Les médecins du travail pourront recourir à la télémédecine.
Création de nouvelles visites.
Dans le cadre de sa mission de prévention de la désinsertion professionnelle, deux nouvelles visites apparaissent :
La visite médicale de mi-carrière professionnelle organisée durant l'année civile du 45ème anniversaire du travailleur. Cette visite a pour objectif, outre de faire un état des lieux de l’adéquation entre le poste de travail et l’état de santé du travailleur, de permettre une évaluation du risque de désinsertion professionnelle et une sensibilisation du travailleur aux problématiques relatives au vieillissement au travail et à la prévention des risques professionnels ;
Le rendez-vous de liaison entre le salarié et son employeur, associant le service de prévention et de santé au travail, afin d’organiser le retour d’un salarié à l’issue d’un arrêt de travail d'une durée supérieure à celle fixée par décret. Ce rendez-vous a pour objet d'informer le salarié qu'il peut bénéficier d'actions de prévention de la désinsertion professionnelle, d’un examen de pré-reprise et de mesures individuelles d’aménagement, d’adaptation ou de transformation du poste de travail. Le rendez-vous de liaison est organisé à l’initiative de l’employeur ou du salarié.
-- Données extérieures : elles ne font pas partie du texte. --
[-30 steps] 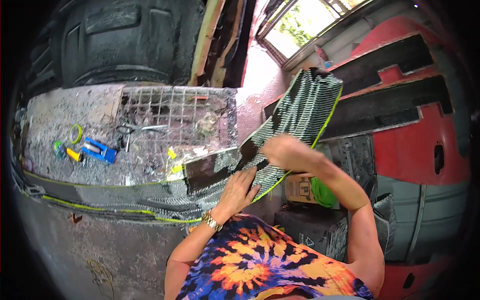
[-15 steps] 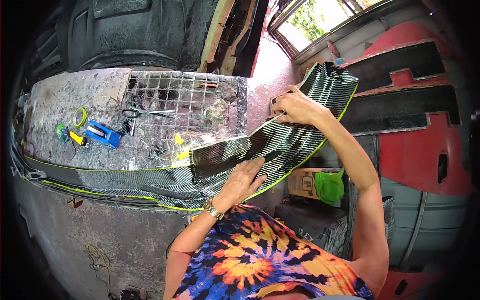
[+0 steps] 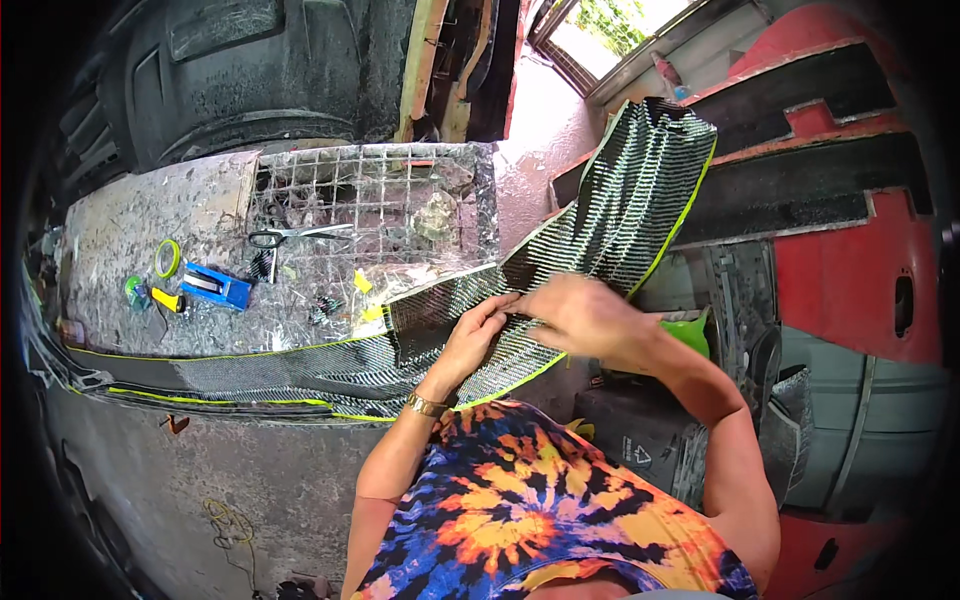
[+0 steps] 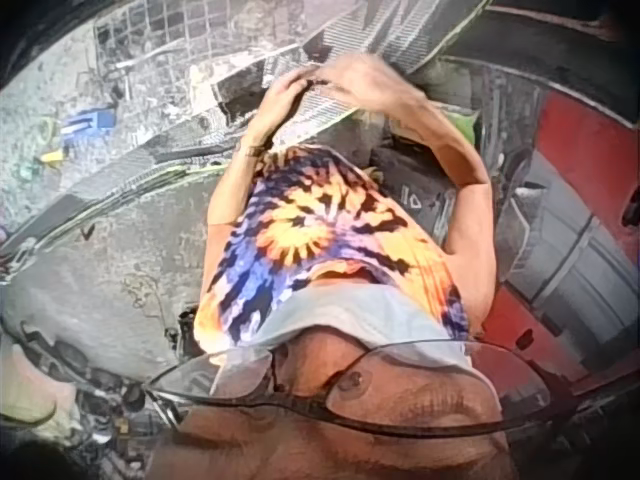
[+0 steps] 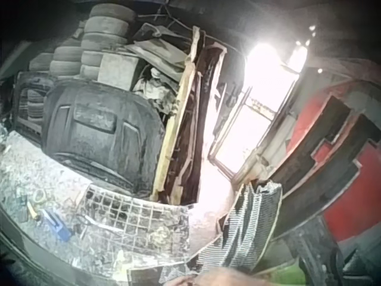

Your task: The person prepares a large carbon fiber component by hand, pressing down its edges and using scissors to trim excess material along a yellow guide line.

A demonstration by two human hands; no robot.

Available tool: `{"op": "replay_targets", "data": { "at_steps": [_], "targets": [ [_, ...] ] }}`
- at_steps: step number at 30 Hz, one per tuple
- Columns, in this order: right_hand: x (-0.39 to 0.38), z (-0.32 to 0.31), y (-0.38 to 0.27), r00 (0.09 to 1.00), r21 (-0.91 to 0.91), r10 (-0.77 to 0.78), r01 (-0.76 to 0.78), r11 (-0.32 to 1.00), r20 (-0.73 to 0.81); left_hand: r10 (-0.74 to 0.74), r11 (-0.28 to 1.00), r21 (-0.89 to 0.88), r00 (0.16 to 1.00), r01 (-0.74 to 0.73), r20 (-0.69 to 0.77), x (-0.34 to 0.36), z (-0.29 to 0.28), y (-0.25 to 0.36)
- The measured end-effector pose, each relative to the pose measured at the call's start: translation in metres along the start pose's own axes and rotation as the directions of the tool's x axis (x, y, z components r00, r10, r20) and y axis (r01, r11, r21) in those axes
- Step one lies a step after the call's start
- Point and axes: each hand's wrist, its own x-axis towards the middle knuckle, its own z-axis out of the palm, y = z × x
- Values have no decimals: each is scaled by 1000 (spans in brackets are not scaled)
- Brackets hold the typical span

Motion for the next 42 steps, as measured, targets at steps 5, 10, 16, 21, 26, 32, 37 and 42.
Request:
{"op": "replay_targets", "data": {
  "at_steps": [5, 10, 16, 21, 26, 32, 37, 42],
  "targets": [
    [-21, 47, 5, 997, -114, 69, -67, 991, 20, 66, 994, -78, 991, -75, -117, -9, -2, 7],
    [-21, 52, -3, 987, -169, 153, -141, 975, 57, 607, 344, 910, 794, -232, -27, 1, -17, 61],
    [-8, 59, -24, 968, -336, 241, -206, 919, 65, 293, 120, 984, 952, -128, 88, 27, -36, 77],
    [-6, 73, -26, 945, -318, 326, -297, 901, 41, 163, 73, 992, 982, -107, 94, 36, -26, 80],
    [-4, 76, -29, 937, -307, 348, -324, 895, 25, 172, 90, 991, 982, -95, 79, 36, -25, 71],
    [-6, 79, -29, 936, -328, 351, -329, 885, 8, 26, 260, 965, 1000, -24, 17, 53, -24, 77],
    [-5, 84, -30, 938, -354, 345, -333, 874, -29, 63, 567, 814, 992, -126, 110, 75, -35, 68],
    [-3, 80, -33, 934, -361, 356, -341, 868, -28, -215, 805, 590, 959, 67, 185, 97, -36, 77]
  ]
}}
Le salarié peut refuser de s’y rendre et aucune conséquence ne peut être tirée de son refus.
Le suivi en santé au travail est étendu aux intérimaires, aux salariés des entreprises sous-traitantes ou prestataires comme aux travailleurs indépendants.
Une nouvelle gouvernance de la santé au travail
La loi réorganise la gouvernance de la santé au travail, en adaptant l’organisation interne des SPST, en élargissant les conditions dans lesquelles le médecin du travail peut déléguer une partie de ses missions à d’autres membres de l'équipe de santé et en renforçant le pilotage national.
S'agissant du pilotage national, un comité national de prévention et de santé au travail (CNPST), aux compétences étendues, est institué au sein du Conseil d’orientation des conditions de travail.
Sauf disposition contraire, les mesures du texte doivent s'appliquer au plus tard avant avril 2022.
Des dates butoirs différentes ont été fixées par le Sénat notamment au 1er octobre 2022 pour le passeport prévention, au 1er janvier 2023 pour le médecin praticien correspondant et au 1er janvier 2024 pour le volet relatif à la santé au travail du dossier médical partagé.